Wilson’s analysis shows that currently most websites using A/B testing are some of the biggest on the internet. And it will likely become only more ubiquitous: Using tools like Optimizely could help level the playing field for smaller companies. “I’d like to see smaller websites be able to compete with larger ones, so if A/B testing is a way to do that, that’s a good. I’m glad that people who are less technical have sophisticated capabilities–it shouldn’t just be the Googles and Facebooks,” he says. “On the other hand I’m just concerned that you have more untrained people running experiments on large audiences.”
When it comes to advertising, the possibilities for unethical uses are particularly harrowing. For instance, let’s say you post two ads for a high-paying job in a male-dominated industry. One includes an image of male gender stereotypes, another is gender-neutral. An A/B test might show you that a lot more people click on that gendered ad. That convinces you to show that ad to more people. But all of the people who click on that ad might be male, leading to a skewed population that applies for the job. And the people seeing these ads may have no idea of what’s going on in the background.
“We observe that Optimizely is used by many extremely popular websites,” write the researchers. “However, to our knowledge, visitors to these sites are never asked to explicitly consent to these experiments. Even the existence of experiments is rarely, if ever, disclosed.”
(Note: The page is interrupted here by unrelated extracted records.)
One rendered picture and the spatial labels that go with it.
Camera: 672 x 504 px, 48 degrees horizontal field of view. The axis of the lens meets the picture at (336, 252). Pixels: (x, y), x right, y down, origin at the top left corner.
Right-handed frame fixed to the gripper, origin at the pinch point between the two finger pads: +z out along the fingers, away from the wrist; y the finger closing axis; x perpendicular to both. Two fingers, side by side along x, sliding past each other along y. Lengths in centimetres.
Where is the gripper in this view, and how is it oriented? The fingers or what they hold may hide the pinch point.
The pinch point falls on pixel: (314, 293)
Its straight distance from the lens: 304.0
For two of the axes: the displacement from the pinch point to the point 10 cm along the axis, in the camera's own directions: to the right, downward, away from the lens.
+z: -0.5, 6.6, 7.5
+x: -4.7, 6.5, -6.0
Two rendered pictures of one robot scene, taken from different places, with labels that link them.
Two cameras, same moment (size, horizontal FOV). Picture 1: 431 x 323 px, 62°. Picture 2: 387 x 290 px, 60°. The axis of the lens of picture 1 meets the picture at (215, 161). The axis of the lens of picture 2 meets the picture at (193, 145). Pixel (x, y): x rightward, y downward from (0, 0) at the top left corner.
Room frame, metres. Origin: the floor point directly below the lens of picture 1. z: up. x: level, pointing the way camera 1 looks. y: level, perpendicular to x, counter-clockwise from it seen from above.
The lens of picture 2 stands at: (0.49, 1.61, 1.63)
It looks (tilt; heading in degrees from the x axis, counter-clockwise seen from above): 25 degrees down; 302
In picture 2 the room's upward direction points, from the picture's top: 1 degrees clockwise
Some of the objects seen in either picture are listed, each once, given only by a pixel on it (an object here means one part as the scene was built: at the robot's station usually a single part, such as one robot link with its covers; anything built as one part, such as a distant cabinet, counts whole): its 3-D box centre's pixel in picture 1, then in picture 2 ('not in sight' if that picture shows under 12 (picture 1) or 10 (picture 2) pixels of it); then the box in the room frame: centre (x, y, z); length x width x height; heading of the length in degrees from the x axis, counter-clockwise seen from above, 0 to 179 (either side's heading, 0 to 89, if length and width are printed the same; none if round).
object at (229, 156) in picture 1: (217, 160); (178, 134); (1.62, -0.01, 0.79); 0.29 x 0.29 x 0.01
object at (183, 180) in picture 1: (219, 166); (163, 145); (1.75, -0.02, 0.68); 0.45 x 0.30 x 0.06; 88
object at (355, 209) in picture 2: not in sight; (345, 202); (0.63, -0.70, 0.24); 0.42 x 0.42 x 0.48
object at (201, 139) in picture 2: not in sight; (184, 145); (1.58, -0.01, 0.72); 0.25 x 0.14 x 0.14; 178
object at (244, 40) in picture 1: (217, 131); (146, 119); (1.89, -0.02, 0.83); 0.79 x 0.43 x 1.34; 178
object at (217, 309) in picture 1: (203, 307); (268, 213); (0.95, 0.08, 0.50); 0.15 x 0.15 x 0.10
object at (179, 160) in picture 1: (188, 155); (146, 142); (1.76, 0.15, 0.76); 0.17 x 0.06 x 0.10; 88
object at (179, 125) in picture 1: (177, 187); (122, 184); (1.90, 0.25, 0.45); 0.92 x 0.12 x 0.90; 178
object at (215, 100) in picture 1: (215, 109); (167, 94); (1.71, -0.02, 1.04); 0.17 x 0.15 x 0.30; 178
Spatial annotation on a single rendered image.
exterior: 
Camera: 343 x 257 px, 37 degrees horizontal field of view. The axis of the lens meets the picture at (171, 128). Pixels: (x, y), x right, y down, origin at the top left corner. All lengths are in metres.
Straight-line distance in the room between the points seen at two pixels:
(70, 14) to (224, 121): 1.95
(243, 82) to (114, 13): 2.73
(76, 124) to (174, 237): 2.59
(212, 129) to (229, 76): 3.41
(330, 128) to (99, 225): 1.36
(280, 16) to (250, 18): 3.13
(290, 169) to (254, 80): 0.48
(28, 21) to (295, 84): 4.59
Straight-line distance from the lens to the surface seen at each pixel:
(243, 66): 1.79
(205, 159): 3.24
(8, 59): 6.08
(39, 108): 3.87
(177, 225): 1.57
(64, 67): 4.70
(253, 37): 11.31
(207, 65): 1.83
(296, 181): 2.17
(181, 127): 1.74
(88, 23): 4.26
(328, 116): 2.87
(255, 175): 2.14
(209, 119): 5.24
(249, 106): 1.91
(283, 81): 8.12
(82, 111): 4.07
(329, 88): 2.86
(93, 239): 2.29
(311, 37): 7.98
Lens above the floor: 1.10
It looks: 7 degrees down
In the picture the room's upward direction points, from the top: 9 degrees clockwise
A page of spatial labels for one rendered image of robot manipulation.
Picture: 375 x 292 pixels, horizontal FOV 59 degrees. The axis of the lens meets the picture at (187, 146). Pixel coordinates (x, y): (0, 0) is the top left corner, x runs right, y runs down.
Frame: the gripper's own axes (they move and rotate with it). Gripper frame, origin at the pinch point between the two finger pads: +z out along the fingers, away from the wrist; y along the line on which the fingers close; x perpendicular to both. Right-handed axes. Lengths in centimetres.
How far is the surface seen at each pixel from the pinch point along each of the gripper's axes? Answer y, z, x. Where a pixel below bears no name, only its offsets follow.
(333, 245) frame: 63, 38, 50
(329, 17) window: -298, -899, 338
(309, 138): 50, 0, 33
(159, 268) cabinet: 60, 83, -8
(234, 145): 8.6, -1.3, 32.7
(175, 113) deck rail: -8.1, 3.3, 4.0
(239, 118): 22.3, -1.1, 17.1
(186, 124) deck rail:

Price discrimination is another example of how what you see online might be different than what other people see: For instance, A/B testing might help optimize price for people in different zip codes, but where people live is often intertwined with their race, potentially leading to race-based pricing.
Wilson believes there need to be stricter guidelines about how these experiments are conducted. “I don’t mean to portray all of this as evil,” he says. “But we have to acknowledge that these are human experiments. You’re trying to change people’s behavior. If I was doing that as a scientist as a university, there’s protocol. You can’t just experiment on people.”
There are some simple ways that companies and A/B testing platforms like Optimizely could be clearer about some of these testing protocols, which are typical for scientists. Wilson envisions an internal company review board that makes sure tests won’t inadvertently do harm, as well as an external service a company could contract with to review research plans. An industry trade group with published guidelines could also help, or even just more training from platforms like Optimizely. He imagines these guidelines would be similar to what exist in academia, with rules about respect for people, respect for autonomy, and beneficence–the obligation to act for the benefit of others.
“This is really important because these tools are very easy to use,” Wilson says. “But it has to come with a set of caveats. If you’re going to do something like price discrimination, that’s a serious thing potentially. Are you treating people in a way that’s just and fair, or are you just ignoring that and saying all I care about is driving clicks?”
(22)